=== Work required ===
Images excepted, the data below must be repeated exactly.

=== Collected data ===

[Start of Attachment]

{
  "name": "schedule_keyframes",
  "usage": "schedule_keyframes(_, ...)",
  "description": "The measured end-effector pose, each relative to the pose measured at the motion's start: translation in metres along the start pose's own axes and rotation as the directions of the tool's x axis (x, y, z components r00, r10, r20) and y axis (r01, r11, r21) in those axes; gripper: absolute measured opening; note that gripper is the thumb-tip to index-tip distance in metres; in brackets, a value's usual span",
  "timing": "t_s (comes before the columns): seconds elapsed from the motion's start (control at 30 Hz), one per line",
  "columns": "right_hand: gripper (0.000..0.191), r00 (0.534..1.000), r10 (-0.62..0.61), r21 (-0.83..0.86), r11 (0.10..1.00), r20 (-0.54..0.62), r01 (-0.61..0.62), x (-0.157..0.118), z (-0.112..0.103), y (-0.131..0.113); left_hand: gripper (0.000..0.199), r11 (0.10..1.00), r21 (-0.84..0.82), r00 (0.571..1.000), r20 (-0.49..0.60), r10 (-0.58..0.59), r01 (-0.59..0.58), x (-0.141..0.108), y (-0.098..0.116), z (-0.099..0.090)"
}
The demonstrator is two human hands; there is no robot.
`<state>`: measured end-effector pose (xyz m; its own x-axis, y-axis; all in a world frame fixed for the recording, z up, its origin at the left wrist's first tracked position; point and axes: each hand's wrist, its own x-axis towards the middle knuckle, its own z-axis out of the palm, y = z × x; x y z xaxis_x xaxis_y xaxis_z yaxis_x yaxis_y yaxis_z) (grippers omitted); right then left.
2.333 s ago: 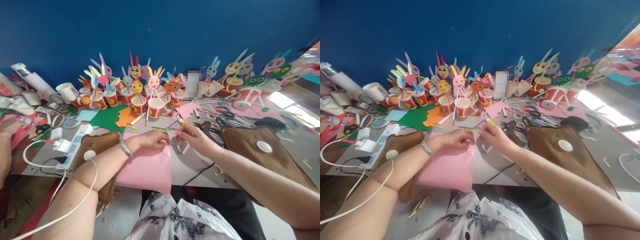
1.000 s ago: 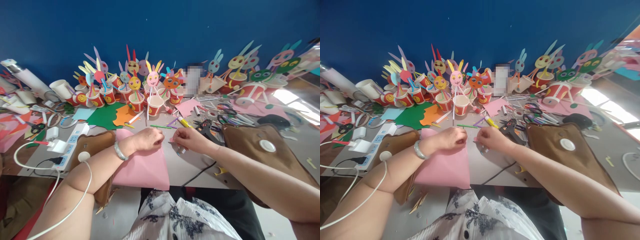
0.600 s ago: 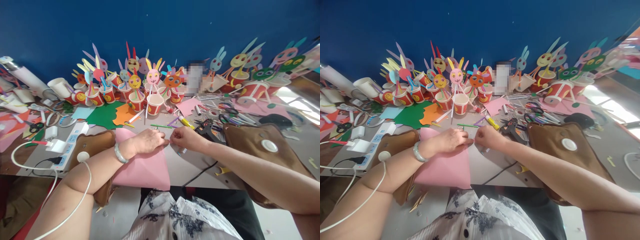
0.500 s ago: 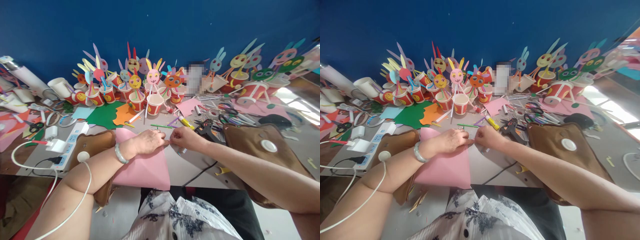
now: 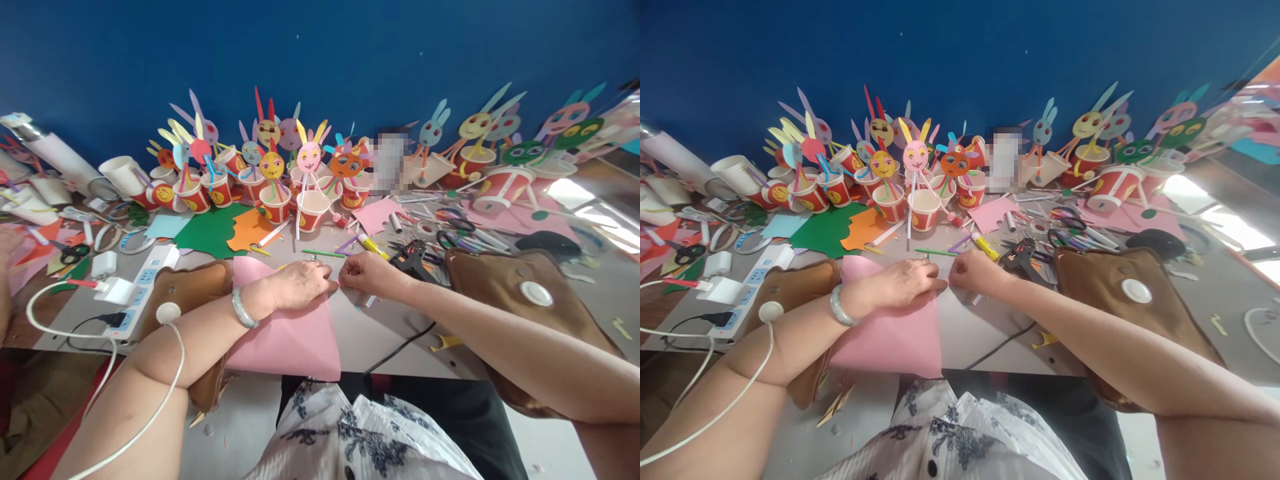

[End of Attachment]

=== Solved exercise ===
{
  "name": "schedule_keyframes",
  "usage": "schedule_keyframes(_, ...)",
  "description": "The measured end-effector pose, each relative to the pose measured at the motion's start: translation in metres along the start pose's own axes and rotation as the directions of the tool's x axis (x, y, z components r00, r10, r20) and y axis (r01, r11, r21) in those axes; gripper: absolute measured opening; note that gripper is the thumb-tip to index-tip distance in metres; in brackets, a value's usual span",
  "timing": "t_s (comes before the columns): seconds elapsed from the motion's start (control at 30 Hz), one per line",
  "columns": "right_hand: gripper (0.000..0.191), r00 (0.534..1.000), r10 (-0.62..0.61), r21 (-0.83..0.86), r11 (0.10..1.00), r20 (-0.54..0.62), r01 (-0.61..0.62), x (-0.157..0.118), z (-0.112..0.103), y (-0.131..0.113); left_hand: gripper (0.000..0.199), r11 (0.10..1.00), r21 (-0.84..0.82), r00 (0.571..1.000), r20 (-0.49..0.60), r10 (-0.58..0.59), r01 (-0.59..0.58), x (-0.141..0.108), y (-0.098..0.116), z (-0.099..0.090)"
}
The demonstrator is two human hands; there is no robot.
`<state>`: measured end-effector pose (xyz m; its own x-axis, y-axis; all in a world frame fixed for the recording, z up, its origin at the left wrist's first tracked position; point and axes: each hand's wrist, its own x-axis towards the middle knuckle, its own z-axis out of the palm, y = z × x; x y z xaxis_x xaxis_y xaxis_z yaxis_x yaxis_y yaxis_z) (grippers omitted); right then left.
2.333 s ago: 
1.000 s ago: 
0.600 s ago: 
0.500 s ago: 
now: 

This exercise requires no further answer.